EXCLUSIF. « On ne capitule pas pour la BITD ! ». Pour Rémy Thannberger, l'ancien dirigeant meurtri par le crash de Manurhin en 2018 et aujourd'hui revenu à son métier d'avocat d'affaires, souveraineté de la base industrielle et technologique de défense (BITD) et cotation de ces entreprises critiques vont de pair. Et il est passé de la parole aux actes. Avec le fonds de capital-risque alternatif Accurafy qui accompagne notamment les startups du secteur de la Tech, Rémy Thannberger va lancer le Fonds Souveraineté qui sera opérationnel en fin d'année. Doté de 100 millions d'euros, il sera dédié aux PME françaises et européennes rentables et en forte croissance opérant notamment dans les secteurs de l'aéronautique, du spatial, de la défense et de la sécurité.
« C'est un outil stratégique pour renforcer la souveraineté économique française et européenne », souligne Rémy Thannberger. Comment ? Le Fonds Souveraineté a pour objectif d'accompagner et de préparer les entreprises intéressées à une entrée en Bourse trois ans environ après l'introduction du Fonds Souveraineté dans leur capital. Des tickets de deux à cinq millions d'euros en moyenne y seront injectés. C'est « un nouveau véhicule d'investissement Pre-IPO, explique-t-il à La Tribune. L'idée est de préparer les entreprises concernées comme des athlètes pour les mettre aux standards des marchés ». Ce modus operandi (objectif de cotation et accompagnement) se distingue des fonds classiques, assure-t-il.

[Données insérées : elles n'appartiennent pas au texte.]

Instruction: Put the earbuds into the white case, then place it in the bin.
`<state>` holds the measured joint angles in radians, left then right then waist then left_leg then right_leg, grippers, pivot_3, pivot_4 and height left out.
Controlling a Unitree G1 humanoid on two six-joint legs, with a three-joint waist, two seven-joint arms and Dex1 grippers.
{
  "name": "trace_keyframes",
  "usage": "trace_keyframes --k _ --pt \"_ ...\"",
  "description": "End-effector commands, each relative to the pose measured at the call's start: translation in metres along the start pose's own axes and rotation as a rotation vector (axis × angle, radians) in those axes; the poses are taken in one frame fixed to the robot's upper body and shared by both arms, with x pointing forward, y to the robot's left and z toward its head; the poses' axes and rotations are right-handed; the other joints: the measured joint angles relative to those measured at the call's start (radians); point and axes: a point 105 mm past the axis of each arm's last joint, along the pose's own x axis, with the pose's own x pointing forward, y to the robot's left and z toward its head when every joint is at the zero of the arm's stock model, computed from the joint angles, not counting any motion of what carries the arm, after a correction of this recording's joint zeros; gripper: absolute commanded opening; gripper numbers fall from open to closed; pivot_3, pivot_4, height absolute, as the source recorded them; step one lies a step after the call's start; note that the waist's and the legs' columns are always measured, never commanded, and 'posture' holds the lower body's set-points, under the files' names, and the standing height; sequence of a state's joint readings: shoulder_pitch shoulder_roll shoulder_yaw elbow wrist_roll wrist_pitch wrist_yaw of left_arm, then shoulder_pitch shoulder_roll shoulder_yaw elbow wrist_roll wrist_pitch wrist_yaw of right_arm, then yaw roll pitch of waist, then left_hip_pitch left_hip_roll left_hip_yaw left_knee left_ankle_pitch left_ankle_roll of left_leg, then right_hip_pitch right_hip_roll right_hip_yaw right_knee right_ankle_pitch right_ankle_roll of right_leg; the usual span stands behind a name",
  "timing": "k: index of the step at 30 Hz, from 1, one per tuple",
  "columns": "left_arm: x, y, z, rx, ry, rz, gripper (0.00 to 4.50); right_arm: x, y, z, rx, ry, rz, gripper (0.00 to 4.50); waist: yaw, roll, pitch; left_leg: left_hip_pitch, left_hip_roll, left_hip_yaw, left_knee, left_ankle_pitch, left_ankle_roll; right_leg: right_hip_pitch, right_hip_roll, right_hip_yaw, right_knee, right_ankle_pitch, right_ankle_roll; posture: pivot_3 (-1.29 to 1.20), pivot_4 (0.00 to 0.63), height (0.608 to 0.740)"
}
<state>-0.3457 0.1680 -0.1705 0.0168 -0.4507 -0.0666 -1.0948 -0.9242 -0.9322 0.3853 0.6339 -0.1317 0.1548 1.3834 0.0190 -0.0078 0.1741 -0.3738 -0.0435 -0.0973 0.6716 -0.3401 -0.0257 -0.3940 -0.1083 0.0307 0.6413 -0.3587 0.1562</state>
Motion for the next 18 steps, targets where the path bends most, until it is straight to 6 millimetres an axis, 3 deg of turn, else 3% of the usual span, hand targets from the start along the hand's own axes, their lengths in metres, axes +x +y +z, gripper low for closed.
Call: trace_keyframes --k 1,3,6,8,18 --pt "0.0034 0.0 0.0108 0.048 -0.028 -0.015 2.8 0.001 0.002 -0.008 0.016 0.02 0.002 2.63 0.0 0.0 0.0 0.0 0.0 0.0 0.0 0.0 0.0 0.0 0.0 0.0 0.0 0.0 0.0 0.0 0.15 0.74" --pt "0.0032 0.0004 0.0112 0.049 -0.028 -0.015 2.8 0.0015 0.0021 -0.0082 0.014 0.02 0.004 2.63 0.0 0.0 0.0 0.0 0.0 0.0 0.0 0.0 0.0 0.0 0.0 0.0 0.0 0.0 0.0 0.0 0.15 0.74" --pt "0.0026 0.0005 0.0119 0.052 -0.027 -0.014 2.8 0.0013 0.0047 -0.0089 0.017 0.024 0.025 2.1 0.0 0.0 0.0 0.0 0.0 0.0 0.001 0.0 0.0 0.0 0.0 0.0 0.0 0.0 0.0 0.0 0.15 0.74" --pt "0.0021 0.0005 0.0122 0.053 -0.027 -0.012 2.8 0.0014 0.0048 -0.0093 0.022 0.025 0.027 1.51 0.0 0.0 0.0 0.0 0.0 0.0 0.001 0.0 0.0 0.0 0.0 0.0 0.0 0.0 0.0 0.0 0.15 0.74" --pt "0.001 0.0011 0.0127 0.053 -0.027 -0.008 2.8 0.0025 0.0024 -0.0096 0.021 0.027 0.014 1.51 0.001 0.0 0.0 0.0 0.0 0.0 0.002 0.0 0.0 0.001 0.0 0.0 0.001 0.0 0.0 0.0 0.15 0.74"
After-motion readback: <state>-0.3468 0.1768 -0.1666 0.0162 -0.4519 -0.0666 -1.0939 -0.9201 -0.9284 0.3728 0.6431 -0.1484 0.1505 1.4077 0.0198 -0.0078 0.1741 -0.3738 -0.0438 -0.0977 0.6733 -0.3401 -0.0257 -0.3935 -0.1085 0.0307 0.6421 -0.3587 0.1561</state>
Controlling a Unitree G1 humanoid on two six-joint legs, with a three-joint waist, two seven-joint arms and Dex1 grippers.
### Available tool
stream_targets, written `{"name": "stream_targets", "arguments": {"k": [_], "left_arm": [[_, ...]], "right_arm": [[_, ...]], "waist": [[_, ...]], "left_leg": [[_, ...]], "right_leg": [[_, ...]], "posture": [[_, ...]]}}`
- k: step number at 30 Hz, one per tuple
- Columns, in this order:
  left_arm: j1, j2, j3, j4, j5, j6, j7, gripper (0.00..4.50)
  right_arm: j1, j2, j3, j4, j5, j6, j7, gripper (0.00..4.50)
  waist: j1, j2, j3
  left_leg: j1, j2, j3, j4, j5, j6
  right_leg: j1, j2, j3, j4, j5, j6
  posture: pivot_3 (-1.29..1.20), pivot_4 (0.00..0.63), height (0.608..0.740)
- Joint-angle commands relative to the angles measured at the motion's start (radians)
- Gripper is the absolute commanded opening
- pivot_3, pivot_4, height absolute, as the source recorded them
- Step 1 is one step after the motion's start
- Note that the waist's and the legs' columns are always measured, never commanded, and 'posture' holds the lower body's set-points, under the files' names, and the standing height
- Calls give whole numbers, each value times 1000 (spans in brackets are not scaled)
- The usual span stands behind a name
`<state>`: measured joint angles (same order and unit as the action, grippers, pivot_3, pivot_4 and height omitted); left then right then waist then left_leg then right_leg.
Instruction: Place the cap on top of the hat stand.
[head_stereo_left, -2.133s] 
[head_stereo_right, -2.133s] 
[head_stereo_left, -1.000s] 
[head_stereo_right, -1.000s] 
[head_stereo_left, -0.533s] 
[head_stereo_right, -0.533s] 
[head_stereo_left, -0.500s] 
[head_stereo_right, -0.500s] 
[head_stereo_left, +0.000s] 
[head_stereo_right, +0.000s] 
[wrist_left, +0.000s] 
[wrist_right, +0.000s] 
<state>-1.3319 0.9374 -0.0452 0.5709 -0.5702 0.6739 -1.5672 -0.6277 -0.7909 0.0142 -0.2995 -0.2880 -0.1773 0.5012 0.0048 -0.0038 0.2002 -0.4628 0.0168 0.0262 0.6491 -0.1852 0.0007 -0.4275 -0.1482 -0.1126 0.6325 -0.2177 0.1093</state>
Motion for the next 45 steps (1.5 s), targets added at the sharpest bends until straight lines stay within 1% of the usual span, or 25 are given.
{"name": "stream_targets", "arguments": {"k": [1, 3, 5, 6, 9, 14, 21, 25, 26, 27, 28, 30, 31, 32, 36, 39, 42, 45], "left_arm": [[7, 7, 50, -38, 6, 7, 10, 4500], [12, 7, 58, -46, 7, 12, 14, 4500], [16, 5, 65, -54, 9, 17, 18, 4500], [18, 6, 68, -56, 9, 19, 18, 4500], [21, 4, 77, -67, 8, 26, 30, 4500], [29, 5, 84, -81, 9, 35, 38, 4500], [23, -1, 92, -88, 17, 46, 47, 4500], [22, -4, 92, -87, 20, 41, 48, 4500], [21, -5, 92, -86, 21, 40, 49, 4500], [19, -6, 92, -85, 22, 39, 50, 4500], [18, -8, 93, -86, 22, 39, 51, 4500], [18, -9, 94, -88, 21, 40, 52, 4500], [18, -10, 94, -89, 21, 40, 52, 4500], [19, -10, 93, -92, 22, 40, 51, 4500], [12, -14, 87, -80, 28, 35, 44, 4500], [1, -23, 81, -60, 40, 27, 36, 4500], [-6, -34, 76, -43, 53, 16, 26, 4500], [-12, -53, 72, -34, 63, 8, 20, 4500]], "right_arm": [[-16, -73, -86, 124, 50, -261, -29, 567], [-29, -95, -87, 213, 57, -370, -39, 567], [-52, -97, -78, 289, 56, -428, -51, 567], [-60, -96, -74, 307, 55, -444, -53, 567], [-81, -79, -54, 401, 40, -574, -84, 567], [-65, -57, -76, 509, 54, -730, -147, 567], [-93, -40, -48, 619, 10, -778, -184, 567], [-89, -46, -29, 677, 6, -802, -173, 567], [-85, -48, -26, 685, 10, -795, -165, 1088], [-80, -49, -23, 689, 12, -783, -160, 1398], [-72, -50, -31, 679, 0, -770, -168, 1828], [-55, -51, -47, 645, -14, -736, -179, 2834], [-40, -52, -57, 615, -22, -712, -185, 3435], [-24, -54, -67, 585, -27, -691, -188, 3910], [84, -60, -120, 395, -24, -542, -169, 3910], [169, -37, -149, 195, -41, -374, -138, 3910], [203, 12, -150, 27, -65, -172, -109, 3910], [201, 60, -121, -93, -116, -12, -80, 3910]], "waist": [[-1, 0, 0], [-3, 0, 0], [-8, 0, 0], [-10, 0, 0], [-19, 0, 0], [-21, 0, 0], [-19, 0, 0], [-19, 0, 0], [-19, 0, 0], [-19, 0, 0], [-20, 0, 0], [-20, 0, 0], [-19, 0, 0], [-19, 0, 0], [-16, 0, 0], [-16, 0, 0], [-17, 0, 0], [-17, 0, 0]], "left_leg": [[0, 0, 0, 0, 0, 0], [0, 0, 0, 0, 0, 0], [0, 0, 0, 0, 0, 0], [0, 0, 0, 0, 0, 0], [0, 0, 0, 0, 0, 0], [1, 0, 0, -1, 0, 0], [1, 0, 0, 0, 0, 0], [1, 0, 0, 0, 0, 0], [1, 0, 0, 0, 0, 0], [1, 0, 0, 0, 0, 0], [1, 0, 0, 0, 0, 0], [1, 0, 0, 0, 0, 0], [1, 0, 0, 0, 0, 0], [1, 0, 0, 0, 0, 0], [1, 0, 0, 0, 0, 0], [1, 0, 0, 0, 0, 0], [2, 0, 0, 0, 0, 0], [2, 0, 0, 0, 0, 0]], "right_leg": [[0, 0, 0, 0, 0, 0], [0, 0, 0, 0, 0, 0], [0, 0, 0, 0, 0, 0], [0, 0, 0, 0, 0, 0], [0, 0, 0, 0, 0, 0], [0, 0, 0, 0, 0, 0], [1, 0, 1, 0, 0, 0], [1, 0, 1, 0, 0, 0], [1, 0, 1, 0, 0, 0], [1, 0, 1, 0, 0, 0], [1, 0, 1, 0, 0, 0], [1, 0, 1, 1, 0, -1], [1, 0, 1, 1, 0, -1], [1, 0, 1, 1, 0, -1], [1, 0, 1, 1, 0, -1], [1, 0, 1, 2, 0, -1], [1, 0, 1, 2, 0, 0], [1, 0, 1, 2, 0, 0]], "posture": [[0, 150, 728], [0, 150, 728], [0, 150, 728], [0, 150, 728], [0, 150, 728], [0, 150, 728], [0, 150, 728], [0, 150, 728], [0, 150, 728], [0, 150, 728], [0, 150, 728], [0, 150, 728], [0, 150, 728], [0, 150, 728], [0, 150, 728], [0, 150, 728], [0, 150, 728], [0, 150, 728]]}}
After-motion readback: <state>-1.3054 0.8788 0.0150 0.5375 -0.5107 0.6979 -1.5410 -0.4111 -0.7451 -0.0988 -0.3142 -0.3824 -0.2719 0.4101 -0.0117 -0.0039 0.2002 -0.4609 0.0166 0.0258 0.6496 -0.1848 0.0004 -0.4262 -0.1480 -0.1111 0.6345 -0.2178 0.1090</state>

Le fonds est copiloté par Accurafy, animé par Frédéric Caron et Christophe Péchoux, spécialistes de l'investissement non coté et des technologies de rupture, et Rémy Thannberger, spécialiste des marchés, des introductions en Bourse et du secteur de la défense. « Ce nouveau fonds adopte une approche hybride, à mi-chemin entre le private equity et les marchés financiers, avec pour ambition de renforcer le continuum du financement », souligne Rémy Thannberger. Les sociétés accompagnées viseront une cotation sur le compartiment Euronext Growth ou sur LISE - Lightning Stock Exchange, la première néo-Bourse européenne opérant sur technologie DLT. Les trois corsaires ont notamment contribué au développement de LISE, qui a récemment vu Bpifrance et BNP Paribas entrer à son capital, ainsi qu'à celui d'Aleph Networks, désormais soutenue par AG2R La Mondiale.